Mallo also passed along his condolences after the shooting death of Chicago Police Officer Luis Huesca as he was returning to his Gage Park home in the city on Sunday. Huesca was reportedly returning home from work.

“This is just so tragic,” Mallo said. “We have to stop having these processions to Blake-Lamb Funeral Home. This happens way too often.”

Hometown Heroes

Vorderer noted during the meeting that the village is unveiling its Hometown Heroes program that will recognize current and former U.S. veterans from Oak Lawn. Banners will be put up in designated area of the village and will include a photo of the local veteran and information about his service.

“We are proud to honor our former and current veterans,” said Vorderer, a U.S. Army veteran who served in Vietnam. “We hope to have them up before the July 4 parade.”

The banners are for Oak Lawn residents only. Veterans will have to serve with one of the six U.S. military branches to be eligible.

Residents can drop off a photo of the veteran at the front desk of the Oak Lawn Municipal Center, 9446 S. Raymond Ave.
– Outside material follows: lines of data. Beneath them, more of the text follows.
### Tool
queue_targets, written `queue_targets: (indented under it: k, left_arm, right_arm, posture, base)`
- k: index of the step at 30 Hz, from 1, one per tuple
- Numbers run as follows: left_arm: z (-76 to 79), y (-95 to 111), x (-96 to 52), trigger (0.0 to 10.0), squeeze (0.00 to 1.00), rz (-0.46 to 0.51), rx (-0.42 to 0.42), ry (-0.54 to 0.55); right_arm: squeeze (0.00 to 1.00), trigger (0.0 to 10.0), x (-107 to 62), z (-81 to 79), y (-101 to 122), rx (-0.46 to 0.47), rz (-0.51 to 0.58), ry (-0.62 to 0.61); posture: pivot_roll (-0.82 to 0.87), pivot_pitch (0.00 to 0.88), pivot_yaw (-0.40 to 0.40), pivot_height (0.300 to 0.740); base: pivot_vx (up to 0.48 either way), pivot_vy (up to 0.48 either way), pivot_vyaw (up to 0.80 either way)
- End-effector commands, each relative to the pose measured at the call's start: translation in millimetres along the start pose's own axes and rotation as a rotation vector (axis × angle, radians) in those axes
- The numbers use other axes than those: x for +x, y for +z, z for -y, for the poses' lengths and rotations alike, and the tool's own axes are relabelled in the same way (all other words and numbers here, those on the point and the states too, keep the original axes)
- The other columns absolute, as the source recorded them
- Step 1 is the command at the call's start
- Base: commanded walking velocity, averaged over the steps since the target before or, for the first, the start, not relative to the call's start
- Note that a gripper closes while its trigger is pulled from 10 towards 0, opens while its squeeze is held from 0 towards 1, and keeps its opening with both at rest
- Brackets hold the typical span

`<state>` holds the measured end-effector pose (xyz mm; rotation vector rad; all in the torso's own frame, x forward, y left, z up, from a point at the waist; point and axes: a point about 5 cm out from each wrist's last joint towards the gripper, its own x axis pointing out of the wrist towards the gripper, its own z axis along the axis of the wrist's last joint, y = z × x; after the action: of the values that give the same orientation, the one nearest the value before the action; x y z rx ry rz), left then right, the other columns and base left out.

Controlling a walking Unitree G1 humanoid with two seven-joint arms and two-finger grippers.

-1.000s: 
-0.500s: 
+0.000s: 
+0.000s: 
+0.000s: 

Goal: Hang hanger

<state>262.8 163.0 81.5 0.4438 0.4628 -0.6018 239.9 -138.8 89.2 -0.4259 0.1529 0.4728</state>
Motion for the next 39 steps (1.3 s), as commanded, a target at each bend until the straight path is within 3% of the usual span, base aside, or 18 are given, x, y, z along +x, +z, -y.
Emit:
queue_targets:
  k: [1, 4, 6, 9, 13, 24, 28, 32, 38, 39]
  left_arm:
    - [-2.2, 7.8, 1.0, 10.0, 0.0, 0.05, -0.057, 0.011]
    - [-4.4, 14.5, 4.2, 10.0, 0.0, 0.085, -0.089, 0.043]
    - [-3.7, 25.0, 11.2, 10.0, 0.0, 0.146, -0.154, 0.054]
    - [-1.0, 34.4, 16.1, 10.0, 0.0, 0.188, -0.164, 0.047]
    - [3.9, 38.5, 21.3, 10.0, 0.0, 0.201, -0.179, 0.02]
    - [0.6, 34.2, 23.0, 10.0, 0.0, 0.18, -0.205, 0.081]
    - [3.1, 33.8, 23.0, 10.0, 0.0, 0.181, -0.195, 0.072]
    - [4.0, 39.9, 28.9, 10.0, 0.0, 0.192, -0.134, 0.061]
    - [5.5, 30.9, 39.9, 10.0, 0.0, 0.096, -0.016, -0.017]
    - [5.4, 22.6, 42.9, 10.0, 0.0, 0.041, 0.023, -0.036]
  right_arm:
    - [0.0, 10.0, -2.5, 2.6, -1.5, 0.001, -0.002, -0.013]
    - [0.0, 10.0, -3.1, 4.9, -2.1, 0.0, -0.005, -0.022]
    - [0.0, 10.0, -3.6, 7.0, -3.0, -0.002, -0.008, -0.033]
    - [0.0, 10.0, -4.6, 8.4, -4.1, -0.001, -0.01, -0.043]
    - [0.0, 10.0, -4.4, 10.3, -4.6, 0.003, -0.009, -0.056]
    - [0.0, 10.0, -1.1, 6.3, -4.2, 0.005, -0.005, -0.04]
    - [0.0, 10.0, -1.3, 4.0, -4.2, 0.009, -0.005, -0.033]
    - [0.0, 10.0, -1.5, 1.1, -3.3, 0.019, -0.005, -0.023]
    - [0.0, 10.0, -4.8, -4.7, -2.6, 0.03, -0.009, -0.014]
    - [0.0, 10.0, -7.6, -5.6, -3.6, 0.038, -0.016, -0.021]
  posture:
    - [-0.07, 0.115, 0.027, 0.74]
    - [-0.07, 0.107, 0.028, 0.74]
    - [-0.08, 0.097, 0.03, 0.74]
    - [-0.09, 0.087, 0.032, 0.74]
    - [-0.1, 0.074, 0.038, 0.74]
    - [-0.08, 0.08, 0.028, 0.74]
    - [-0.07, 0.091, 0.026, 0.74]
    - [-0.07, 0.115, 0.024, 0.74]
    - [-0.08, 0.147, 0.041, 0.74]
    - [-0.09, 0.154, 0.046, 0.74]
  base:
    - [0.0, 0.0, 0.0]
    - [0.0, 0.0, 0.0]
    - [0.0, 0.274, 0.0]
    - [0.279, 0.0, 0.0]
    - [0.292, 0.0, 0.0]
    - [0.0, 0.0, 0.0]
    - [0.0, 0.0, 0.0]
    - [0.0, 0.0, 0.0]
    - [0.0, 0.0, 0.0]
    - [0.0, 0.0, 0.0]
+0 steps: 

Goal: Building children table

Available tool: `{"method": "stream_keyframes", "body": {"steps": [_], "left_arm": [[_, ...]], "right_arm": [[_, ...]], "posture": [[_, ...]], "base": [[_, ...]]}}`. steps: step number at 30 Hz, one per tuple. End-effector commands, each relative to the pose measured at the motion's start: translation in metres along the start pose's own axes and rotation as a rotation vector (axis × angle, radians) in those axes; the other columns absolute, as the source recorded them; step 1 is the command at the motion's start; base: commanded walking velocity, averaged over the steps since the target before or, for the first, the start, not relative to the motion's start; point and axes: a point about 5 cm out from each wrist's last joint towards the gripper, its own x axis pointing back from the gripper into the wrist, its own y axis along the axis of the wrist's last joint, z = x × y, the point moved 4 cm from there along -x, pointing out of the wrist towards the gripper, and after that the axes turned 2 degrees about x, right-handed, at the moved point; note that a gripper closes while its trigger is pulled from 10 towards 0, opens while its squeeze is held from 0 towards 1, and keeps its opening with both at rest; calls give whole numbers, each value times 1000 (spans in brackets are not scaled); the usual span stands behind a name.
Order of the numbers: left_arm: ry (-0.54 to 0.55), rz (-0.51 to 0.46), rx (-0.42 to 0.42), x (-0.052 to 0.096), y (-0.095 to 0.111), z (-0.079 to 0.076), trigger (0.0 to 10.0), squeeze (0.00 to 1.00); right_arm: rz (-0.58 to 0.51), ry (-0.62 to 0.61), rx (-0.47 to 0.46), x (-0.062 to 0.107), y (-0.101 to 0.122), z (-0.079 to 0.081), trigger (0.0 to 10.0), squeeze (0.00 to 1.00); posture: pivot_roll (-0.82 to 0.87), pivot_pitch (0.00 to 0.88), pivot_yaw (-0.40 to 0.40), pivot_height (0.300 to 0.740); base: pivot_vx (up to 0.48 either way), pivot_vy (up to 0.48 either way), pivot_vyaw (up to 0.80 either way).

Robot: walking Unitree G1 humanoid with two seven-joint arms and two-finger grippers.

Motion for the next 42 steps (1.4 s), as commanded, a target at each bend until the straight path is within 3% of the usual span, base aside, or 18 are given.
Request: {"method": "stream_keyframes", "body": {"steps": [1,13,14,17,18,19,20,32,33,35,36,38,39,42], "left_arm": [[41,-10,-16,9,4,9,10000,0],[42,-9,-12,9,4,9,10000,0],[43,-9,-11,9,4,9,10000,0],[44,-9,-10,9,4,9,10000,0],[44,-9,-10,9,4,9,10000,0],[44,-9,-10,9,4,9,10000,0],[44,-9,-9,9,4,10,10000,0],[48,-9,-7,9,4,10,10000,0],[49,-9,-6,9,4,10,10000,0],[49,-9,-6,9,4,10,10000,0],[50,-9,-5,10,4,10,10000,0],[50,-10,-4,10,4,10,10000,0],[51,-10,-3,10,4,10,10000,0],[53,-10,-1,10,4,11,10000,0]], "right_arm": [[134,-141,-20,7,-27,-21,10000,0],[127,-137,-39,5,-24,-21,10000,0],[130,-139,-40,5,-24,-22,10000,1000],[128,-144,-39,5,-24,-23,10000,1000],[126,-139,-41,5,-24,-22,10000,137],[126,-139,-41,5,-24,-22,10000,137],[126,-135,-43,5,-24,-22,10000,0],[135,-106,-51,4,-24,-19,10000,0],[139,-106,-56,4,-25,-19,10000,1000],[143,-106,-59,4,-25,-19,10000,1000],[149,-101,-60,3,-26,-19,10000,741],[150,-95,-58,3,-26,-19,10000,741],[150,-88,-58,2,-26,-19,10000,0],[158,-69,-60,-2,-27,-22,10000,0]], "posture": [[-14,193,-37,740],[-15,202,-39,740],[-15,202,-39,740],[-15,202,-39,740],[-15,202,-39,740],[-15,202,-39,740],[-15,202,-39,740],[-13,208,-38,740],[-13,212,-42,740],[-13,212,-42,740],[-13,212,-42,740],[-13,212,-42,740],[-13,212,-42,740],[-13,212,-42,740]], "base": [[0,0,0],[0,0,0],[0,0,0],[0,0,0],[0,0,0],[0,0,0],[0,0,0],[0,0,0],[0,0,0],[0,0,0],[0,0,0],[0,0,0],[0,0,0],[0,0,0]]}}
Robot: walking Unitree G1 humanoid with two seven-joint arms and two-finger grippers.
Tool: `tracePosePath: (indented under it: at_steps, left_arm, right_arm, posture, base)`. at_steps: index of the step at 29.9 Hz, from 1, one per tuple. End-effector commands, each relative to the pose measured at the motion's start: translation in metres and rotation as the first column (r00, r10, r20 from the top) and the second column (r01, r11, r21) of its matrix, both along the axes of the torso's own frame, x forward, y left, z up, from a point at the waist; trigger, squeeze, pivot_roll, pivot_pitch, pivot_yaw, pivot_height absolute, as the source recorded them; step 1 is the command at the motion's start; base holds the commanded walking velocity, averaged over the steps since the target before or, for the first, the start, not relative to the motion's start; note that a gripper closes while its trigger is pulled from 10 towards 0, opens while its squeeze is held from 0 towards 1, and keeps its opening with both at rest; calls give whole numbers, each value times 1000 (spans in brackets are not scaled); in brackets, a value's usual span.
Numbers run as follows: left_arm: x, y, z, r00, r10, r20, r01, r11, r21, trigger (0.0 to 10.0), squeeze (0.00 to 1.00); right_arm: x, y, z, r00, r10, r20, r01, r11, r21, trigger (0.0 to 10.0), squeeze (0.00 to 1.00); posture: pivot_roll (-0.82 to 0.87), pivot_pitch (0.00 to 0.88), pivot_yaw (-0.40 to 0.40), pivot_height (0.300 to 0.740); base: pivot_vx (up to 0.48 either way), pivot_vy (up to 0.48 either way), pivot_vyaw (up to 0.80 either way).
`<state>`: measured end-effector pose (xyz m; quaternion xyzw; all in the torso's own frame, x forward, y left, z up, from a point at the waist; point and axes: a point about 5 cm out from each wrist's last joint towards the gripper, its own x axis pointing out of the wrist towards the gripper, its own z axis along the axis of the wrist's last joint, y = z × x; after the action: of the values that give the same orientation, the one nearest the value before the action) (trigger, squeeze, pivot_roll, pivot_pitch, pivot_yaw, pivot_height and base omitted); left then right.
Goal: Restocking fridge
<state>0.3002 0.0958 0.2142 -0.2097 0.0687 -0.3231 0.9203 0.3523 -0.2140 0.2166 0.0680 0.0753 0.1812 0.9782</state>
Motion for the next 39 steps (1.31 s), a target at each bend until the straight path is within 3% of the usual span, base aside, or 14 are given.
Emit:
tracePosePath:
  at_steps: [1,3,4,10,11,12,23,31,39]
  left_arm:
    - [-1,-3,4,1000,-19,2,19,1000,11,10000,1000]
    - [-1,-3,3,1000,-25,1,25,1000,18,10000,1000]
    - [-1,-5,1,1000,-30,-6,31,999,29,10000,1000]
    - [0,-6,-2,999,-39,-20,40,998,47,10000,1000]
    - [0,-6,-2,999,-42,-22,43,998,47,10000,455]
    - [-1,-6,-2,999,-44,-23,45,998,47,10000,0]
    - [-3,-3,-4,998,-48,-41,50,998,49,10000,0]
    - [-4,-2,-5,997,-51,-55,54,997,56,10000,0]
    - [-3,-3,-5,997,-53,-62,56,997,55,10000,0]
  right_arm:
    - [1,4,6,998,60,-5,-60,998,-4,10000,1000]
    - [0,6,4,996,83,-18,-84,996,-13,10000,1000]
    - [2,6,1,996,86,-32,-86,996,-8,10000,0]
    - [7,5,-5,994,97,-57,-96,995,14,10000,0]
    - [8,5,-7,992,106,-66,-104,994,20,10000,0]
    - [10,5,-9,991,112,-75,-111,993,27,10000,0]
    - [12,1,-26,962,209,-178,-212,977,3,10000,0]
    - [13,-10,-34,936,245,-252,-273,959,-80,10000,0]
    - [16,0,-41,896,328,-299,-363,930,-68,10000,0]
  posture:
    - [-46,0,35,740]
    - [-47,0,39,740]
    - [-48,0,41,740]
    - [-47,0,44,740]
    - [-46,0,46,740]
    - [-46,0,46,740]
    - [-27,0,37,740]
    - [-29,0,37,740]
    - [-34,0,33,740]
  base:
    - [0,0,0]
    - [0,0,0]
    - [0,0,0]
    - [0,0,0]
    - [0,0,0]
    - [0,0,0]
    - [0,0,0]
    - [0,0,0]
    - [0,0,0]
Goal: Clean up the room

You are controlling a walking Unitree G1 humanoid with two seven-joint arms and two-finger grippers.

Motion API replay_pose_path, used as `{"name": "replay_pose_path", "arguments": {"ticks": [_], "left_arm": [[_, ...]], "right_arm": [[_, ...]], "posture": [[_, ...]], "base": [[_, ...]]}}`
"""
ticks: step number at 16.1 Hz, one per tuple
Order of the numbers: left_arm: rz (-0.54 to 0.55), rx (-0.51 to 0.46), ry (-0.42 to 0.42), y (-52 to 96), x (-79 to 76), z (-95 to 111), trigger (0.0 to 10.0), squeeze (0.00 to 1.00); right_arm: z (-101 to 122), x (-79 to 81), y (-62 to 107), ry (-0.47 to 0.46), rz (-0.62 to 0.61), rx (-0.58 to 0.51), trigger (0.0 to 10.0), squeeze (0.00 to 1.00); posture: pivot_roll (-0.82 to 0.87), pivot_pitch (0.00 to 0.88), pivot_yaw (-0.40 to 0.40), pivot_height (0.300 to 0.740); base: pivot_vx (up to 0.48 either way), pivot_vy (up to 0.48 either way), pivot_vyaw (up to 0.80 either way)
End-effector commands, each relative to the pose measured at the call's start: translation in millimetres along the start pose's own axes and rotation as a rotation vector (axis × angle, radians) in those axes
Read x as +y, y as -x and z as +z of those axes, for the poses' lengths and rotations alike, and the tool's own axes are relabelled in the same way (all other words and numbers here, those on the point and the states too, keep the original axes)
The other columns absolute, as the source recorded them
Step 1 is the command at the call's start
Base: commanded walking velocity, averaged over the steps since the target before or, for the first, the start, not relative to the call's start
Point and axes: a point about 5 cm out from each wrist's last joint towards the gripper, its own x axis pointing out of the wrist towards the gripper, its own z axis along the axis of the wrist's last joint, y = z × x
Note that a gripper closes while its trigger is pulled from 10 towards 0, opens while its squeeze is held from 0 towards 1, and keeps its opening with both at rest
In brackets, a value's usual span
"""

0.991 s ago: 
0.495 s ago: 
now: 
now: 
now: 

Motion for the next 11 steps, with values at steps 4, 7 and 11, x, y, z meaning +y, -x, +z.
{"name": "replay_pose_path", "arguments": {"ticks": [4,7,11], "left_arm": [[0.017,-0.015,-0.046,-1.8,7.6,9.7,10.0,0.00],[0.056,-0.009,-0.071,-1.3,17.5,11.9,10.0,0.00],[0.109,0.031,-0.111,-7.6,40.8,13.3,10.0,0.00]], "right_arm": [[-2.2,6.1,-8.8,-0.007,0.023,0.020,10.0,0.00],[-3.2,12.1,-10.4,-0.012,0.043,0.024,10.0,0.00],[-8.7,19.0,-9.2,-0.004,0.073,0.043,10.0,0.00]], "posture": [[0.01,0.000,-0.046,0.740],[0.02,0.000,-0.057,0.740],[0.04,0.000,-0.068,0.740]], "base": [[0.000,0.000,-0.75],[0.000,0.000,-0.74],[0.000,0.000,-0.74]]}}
The $100 fee — required when dropping off the photo — will allow for the veteran’s banner to hang in the village for two years.

At the completion of the two years, families will be asked if they want to renew having the banner continue to be raised.

Further information about the Hometown Heroes program can be obtained at the Village Hall or on the Oak Lawn website.

Vorderer also proclaimed that April 26 will be “Arbor Day in Oak Lawn.” The mayor noted that the first Arbor Day took place April 10, 1872, in Nebraska. People living in the state marked that day by planting 1 million trees.